Glued sheets and strips
rebuild layer upon layer
of my raw, divided self.
All of the fragments lump together
as a heavy, wet mush.

Dried,
form is given
to a new
unbroken heirloom.
A valued object full of stories
to be passed from
generation to generation.

A hidden treasure beneath all the layers.

Jack

Sweet stories
written through passage of time
float in the room.
An accordion rendition shared just so
squeezes in and out amongst memorabilia around the dwelling.

A birth tidbit distracts from pain in the moment.
Cherubic cheeks and bright eyes initiate brief anecdotes.
Photos lay in neat rows on the table,
frames polished and bright.
“They’ve taken them from his walls.
This one – she was a fighter. Ugly little thing,
fat head, big nose.”

Jack is gone.

A catch in her voice.
“We thought we’d have so much time together
now that our lives have quieted.”

Bare branches of the lilac hedge are stark,
unadorned with flowers or leaves.
They look brittle and frail
like the wisp of woman before me.
“I planted that from little slips taken from the farm.”
The shrubbery encloses the yard.
A thicket of tangled growth
hiding this slip of a woman from her neighbors.

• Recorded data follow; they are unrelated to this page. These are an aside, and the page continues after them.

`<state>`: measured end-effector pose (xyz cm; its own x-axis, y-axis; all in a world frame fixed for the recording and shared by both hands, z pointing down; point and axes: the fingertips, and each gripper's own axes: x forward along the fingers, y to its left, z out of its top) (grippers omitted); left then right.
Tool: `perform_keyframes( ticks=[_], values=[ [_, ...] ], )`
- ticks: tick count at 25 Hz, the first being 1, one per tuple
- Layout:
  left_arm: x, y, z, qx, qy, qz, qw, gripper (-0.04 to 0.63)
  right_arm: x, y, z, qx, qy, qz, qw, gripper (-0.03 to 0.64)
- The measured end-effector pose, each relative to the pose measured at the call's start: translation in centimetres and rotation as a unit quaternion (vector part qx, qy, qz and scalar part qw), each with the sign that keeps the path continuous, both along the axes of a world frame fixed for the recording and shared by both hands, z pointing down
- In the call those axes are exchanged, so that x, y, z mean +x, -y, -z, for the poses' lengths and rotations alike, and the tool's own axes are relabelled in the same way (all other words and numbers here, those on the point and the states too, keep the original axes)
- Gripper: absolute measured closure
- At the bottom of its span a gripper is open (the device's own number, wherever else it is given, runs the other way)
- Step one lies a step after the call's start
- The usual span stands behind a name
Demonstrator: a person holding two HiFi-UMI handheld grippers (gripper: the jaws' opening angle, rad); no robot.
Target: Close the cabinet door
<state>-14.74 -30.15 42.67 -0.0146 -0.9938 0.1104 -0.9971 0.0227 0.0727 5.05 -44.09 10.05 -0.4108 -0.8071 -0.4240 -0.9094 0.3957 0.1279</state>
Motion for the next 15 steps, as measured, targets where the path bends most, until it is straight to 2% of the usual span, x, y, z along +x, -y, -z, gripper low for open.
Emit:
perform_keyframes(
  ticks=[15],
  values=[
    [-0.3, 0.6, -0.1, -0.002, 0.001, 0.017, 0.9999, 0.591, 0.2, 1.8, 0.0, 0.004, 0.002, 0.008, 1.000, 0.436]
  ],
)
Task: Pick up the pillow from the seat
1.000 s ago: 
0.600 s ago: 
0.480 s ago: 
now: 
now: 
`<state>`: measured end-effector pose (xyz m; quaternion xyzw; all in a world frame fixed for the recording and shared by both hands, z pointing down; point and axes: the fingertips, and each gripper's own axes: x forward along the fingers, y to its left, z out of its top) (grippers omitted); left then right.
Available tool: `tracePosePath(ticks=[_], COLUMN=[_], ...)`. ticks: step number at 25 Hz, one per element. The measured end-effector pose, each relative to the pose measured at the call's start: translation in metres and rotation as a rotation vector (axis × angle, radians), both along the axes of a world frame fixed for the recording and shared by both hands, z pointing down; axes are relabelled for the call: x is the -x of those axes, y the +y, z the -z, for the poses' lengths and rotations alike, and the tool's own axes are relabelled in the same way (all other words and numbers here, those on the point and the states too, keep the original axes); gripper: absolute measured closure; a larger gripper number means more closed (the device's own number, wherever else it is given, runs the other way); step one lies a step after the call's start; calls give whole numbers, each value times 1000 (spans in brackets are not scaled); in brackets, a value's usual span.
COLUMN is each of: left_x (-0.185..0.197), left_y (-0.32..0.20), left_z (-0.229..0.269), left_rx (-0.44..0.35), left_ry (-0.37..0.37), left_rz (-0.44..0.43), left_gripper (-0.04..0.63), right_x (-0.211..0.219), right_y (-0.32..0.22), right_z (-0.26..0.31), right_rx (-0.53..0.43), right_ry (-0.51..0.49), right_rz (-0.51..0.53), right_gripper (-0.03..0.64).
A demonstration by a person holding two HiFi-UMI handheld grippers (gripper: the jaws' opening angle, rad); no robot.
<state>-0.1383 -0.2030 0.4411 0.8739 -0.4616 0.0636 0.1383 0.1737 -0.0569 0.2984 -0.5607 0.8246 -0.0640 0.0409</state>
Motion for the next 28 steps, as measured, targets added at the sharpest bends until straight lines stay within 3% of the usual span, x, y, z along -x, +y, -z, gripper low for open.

“Jack and I met before the war.
I was working the switchboards.
He saw me standing by the mess hall kitchen sink
after dinner one evening, hands in soapy water.
‘What’s a guy gotta do to get a smile?’
That’s how we met.”

Jack is gone.

The hands with onion paper skin shake.
Sudsy water flashback hides the lines and blue-green veins
but not the grief.

“He built this house.
Realized quickly he may have taken on more than he could handle
but he saw it through. That’s what you do. You finish what you
start. We had a lot of good times
here in this old house.”

Jack is gone.

Black and white photo of a handsome young man
smiles from his perch on the countertop.
Thick black hair is swept roguishly to one side,
army attire impeccably neat.
His easy chair in the veteran’s home sits empty.
The walls of his room are bare.
A whispered tribute from his family home
sorts through memories.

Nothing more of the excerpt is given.